§ **Available data**
________________________________________
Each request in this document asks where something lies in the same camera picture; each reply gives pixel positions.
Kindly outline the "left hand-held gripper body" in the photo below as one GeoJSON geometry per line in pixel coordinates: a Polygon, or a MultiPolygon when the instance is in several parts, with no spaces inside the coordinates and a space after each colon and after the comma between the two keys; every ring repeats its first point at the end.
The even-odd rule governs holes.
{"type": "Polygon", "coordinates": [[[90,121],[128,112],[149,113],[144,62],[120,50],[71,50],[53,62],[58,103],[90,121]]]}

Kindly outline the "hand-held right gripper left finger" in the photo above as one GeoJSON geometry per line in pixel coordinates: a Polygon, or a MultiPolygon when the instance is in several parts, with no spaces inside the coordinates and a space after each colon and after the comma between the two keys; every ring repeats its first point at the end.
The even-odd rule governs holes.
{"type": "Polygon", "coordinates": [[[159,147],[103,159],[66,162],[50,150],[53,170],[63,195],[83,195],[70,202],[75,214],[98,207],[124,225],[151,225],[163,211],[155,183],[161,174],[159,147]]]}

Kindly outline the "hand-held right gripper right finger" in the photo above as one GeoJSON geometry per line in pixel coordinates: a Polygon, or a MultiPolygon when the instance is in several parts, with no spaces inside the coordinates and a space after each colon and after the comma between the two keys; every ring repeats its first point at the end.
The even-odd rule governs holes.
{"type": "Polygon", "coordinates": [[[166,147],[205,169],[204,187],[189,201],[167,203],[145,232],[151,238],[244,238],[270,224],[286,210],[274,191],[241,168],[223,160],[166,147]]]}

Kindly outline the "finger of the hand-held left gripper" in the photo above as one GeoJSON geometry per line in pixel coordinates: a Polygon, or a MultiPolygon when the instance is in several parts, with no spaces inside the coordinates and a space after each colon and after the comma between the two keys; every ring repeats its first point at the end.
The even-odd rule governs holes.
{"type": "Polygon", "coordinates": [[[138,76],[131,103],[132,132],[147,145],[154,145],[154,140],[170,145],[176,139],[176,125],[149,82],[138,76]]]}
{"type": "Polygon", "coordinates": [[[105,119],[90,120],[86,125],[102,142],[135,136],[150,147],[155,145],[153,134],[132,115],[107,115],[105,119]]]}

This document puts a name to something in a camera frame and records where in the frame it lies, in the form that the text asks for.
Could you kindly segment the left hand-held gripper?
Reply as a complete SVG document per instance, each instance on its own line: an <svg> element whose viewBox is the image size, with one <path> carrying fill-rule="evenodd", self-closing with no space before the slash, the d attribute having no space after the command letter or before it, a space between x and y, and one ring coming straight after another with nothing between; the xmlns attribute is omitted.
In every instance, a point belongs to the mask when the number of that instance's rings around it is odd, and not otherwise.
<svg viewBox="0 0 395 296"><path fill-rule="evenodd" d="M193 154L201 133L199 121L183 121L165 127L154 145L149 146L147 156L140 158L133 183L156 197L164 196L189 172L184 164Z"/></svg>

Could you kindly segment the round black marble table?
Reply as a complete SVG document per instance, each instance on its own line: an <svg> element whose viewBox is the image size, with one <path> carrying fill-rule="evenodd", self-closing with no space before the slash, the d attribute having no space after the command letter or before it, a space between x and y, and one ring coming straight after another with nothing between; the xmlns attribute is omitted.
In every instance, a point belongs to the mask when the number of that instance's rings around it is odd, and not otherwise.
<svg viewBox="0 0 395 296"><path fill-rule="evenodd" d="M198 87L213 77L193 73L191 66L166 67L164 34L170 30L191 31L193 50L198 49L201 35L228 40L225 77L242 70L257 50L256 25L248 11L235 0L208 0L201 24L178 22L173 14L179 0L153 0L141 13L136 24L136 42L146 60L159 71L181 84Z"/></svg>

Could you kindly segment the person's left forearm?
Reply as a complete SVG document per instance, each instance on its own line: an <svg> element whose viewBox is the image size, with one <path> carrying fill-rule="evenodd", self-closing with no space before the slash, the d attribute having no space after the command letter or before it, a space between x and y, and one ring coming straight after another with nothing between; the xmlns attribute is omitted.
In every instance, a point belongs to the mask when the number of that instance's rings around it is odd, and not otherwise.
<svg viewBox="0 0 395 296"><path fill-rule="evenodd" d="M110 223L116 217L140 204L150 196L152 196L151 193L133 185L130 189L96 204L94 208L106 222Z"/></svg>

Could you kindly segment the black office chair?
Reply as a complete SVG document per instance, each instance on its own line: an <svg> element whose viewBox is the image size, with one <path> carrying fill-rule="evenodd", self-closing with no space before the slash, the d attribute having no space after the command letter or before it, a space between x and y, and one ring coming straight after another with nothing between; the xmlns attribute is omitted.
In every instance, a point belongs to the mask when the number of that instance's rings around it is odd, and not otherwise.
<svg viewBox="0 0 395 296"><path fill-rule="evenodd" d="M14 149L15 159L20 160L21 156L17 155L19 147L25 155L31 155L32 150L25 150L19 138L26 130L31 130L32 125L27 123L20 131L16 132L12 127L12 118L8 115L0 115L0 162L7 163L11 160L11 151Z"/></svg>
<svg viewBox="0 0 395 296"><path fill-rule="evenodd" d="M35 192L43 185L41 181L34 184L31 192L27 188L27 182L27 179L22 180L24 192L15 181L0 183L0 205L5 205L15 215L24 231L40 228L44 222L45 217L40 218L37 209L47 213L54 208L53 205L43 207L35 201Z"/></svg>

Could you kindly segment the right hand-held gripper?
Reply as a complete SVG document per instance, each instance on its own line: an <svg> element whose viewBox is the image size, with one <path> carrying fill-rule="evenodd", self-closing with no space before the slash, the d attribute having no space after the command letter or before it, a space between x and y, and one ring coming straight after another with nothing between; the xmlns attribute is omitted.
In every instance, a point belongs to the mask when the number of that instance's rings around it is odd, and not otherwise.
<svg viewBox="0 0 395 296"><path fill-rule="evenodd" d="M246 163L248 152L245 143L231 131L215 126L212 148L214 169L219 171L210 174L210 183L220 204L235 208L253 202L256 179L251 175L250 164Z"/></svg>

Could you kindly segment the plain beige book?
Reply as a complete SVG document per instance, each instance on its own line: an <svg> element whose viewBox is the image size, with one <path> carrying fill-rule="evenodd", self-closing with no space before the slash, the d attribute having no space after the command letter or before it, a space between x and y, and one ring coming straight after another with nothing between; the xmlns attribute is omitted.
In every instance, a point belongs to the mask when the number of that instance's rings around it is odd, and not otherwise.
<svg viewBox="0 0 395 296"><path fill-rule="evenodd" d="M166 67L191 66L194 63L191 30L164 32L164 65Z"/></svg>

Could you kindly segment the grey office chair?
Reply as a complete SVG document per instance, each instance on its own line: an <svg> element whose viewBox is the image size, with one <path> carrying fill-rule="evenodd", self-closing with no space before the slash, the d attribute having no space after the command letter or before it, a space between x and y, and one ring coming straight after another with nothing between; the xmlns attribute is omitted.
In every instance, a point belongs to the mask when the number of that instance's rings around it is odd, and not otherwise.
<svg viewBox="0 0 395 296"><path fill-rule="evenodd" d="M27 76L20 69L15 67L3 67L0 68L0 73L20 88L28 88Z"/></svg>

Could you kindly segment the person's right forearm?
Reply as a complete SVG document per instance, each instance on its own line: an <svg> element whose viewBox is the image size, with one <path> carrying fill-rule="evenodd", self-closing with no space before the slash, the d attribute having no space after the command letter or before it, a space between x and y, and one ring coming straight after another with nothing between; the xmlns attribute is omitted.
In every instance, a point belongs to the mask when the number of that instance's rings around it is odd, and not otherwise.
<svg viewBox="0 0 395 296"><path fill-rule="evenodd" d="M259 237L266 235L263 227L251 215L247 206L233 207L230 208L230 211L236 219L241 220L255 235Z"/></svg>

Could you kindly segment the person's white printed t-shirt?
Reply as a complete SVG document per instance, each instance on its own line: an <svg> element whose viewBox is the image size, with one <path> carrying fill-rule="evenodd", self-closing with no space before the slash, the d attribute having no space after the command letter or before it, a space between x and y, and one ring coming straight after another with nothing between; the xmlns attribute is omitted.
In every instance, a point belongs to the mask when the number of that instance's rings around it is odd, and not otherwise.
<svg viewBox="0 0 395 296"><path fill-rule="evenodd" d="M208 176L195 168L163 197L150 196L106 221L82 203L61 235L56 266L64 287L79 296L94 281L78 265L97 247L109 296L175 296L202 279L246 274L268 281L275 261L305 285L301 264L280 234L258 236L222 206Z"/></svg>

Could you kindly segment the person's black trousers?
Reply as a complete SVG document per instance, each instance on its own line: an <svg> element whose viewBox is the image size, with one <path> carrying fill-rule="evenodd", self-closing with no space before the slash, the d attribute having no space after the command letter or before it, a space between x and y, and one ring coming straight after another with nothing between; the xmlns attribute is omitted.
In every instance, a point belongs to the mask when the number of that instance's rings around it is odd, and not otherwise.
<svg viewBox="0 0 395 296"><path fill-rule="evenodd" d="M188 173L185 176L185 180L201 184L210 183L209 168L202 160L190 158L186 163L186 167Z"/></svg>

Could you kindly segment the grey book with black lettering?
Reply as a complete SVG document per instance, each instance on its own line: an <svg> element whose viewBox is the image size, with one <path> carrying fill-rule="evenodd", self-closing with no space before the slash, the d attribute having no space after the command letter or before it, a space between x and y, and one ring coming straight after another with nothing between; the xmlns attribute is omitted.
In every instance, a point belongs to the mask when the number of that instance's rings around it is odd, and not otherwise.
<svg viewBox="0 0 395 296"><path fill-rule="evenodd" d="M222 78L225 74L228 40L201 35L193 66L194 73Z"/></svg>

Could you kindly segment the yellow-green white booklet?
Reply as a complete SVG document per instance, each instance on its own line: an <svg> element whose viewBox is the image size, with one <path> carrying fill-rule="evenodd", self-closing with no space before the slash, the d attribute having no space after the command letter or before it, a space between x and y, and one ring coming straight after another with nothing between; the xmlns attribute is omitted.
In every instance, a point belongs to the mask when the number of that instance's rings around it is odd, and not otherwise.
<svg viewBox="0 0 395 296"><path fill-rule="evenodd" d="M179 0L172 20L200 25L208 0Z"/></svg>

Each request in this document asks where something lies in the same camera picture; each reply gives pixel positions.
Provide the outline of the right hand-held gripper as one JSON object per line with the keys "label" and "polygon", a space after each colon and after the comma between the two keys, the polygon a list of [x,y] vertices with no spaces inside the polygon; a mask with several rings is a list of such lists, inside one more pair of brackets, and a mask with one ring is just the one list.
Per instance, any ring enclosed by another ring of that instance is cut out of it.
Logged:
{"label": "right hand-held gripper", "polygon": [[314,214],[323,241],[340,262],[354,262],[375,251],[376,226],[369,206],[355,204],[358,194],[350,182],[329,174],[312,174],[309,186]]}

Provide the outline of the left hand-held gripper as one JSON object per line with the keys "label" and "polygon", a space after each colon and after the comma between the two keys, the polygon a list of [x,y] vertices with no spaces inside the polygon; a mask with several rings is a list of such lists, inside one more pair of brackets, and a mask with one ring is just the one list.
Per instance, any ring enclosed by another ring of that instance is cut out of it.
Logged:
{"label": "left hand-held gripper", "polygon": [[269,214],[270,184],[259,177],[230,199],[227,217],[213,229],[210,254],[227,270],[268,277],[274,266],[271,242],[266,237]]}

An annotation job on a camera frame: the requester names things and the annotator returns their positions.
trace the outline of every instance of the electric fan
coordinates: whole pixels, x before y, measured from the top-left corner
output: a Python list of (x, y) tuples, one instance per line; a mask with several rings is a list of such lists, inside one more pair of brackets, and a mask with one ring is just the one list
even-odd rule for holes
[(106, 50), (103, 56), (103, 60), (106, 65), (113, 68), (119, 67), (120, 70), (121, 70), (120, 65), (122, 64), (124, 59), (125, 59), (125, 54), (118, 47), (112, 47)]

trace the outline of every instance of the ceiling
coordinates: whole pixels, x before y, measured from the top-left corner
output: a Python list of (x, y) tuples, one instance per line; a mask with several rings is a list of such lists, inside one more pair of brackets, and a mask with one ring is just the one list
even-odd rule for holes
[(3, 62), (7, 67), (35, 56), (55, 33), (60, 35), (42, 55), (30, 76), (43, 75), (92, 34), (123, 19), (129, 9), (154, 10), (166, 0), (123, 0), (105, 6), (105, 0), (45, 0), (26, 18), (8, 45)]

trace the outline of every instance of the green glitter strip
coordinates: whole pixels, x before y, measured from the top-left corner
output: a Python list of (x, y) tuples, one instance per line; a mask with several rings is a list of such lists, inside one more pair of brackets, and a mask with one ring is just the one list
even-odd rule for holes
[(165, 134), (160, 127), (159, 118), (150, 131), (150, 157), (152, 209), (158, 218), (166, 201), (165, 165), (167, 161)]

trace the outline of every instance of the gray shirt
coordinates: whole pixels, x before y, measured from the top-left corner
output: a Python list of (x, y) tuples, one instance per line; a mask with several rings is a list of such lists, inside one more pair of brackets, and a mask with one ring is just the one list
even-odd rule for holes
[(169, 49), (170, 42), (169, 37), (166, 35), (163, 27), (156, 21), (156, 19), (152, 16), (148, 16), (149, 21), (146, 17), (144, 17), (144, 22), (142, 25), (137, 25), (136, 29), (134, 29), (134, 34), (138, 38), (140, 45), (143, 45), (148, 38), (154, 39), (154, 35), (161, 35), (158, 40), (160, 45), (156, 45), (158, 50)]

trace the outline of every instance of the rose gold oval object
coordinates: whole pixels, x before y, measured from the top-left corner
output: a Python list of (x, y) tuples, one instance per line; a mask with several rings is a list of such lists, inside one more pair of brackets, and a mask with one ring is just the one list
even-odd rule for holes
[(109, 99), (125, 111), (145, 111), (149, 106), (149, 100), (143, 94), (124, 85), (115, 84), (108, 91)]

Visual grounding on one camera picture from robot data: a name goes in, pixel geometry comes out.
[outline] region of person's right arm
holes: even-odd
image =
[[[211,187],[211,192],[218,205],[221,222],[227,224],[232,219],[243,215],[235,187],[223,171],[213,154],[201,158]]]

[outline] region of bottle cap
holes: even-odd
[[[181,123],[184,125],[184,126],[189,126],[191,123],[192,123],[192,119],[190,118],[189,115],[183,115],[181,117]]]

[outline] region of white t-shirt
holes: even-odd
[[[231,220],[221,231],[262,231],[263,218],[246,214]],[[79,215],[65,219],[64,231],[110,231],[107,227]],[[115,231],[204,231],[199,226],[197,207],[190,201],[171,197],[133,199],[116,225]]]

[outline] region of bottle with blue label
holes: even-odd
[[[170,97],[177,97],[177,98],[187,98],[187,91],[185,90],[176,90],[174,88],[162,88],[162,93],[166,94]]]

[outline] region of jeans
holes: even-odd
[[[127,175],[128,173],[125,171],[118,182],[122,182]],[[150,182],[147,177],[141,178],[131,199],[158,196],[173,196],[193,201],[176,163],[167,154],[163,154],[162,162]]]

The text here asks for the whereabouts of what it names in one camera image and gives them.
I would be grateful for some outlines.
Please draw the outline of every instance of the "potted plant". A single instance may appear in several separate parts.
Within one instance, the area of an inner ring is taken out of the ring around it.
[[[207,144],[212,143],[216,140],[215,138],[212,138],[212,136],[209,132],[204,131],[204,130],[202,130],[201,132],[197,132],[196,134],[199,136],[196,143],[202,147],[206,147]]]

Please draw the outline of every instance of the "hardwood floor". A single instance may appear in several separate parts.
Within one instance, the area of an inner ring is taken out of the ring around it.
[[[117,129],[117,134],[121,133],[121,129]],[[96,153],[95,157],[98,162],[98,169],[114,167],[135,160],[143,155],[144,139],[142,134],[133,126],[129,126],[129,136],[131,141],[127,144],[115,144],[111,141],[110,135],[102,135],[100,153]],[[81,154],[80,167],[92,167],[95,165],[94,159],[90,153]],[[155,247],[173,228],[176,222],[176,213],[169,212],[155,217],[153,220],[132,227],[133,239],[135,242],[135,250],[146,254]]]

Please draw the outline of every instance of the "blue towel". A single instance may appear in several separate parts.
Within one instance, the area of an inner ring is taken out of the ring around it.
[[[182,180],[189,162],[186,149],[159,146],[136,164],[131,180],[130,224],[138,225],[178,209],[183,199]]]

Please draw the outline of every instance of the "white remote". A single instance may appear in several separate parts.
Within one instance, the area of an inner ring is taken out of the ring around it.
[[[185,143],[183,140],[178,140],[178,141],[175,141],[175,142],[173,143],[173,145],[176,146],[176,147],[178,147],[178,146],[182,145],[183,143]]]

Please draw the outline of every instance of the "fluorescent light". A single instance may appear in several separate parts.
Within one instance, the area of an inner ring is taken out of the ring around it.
________________________________________
§ **Assignment**
Find each line in the records above that contains "text", and copy it.

§ **Task solution**
This document puts a name to something in a camera frame and records where in the frame it lies, in the form that the text asks for.
The text here asks for the whereabouts of what it names in one camera image and gives them.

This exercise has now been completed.